第8項

「自分は頑張っている。自分はよくやっている。」

そう言い聞かせる。


社会には羨むような人がたくさんいる。


超高層マンションで何不自由なく豊かに暮らす人。

自身の才能を開花させ、思いのままに人生を謳歌している人。

そして、色とりどりのマフラーを持つ人。


「自分とは持って生まれたものが違う。別の生き物だ」


そう言って自分の気持ちを落ち着ける、なだめる。

目を背けることで自分を保つ。


慎ましい暮らしですら、維持することが難しいこの時代。

自分の心に正直に生きられていないが、衣食住に苦労しないで暮らせている。


「よくやれている方だ。
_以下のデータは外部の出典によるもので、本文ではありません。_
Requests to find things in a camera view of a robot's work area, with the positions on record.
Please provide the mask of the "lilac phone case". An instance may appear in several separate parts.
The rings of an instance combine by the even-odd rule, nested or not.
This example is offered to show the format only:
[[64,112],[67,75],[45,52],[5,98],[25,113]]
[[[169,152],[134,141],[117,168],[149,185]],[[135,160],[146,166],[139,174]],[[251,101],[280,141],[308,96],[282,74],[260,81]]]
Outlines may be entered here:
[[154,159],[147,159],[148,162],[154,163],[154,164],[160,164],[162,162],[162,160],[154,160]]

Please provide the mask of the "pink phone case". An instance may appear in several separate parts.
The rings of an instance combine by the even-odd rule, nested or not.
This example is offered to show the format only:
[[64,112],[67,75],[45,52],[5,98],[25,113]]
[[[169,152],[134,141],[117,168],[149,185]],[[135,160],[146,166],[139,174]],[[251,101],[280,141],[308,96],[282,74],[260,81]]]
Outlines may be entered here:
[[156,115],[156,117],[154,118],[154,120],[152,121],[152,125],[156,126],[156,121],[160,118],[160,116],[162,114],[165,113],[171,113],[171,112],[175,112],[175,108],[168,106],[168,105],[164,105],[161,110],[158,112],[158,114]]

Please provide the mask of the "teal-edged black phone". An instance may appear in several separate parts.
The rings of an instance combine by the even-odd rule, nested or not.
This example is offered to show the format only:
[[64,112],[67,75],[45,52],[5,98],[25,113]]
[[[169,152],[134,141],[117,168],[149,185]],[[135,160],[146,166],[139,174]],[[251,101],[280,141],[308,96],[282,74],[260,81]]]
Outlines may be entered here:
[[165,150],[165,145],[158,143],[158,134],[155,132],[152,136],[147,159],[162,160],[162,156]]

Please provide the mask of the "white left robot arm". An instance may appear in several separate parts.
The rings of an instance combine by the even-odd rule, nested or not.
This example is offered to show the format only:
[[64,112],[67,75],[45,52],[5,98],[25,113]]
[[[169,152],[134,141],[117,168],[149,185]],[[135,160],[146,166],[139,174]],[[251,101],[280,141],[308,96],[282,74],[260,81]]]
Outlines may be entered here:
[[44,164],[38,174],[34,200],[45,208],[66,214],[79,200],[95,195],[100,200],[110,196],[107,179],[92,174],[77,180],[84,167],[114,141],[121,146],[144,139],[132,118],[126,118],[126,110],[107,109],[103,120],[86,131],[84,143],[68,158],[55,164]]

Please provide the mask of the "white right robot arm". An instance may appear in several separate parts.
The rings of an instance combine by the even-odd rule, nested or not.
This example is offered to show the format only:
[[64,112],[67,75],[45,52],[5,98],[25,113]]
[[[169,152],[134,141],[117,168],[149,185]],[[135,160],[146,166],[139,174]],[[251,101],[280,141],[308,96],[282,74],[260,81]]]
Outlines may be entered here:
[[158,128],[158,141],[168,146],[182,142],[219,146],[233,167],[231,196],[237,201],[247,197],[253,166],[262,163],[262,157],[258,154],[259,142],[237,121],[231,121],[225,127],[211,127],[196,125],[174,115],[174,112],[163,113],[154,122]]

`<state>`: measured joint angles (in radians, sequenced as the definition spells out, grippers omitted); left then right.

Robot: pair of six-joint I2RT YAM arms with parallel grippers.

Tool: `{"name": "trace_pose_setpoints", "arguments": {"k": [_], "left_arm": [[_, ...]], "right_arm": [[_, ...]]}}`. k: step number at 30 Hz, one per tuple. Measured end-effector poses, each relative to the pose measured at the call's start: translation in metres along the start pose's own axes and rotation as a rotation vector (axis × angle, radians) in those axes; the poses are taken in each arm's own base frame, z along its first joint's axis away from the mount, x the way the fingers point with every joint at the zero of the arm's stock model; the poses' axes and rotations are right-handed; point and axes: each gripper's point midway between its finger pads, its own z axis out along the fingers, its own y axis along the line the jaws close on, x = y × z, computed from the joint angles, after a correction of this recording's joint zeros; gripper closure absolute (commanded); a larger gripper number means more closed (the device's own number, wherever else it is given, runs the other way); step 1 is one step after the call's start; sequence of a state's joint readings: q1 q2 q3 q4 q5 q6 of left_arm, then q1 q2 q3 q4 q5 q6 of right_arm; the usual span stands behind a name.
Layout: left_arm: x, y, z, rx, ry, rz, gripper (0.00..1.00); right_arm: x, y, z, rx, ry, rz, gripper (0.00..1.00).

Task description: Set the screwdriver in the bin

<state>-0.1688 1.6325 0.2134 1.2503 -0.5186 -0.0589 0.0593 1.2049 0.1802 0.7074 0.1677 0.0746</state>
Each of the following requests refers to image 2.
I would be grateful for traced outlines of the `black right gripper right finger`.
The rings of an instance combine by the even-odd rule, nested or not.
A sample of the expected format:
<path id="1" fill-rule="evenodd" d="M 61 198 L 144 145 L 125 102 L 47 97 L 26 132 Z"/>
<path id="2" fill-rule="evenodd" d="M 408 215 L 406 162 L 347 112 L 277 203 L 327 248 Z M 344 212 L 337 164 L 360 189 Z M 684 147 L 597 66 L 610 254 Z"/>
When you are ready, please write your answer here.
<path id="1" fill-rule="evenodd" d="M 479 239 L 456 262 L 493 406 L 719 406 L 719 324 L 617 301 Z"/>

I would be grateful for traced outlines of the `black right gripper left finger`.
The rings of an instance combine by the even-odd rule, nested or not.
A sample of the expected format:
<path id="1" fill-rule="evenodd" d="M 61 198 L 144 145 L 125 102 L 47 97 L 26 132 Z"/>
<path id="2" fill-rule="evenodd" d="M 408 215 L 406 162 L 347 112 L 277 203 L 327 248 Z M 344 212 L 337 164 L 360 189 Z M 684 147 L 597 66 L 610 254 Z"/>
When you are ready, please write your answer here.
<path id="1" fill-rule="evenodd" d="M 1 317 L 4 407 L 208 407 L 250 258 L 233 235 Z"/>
」

再び、自分にそう言い聞かせる。


上を見ればきりがないが、底もまた見えない。

自分は相対的な座標で、その時々の比較対象で上下する。

絶対的な座標に存在する点ではない。


ふいに自分の世界がモノクロに包まれていることに気づき、

色を取り戻すような感覚に包まれるが、

長く続くことなく結局は日々の灰にまみれていく。


変わりたい、そう願えど何をしていいのかわからない。

自分に何ができるのかわからない。


もがけばもがくほど、思い知らされる現実。

座標に絶対性をもたせられない無力感。


太陽が西へ傾く頃、帰路につく。

途方もなく伸びる影に自分の姿を見つけられずにいた。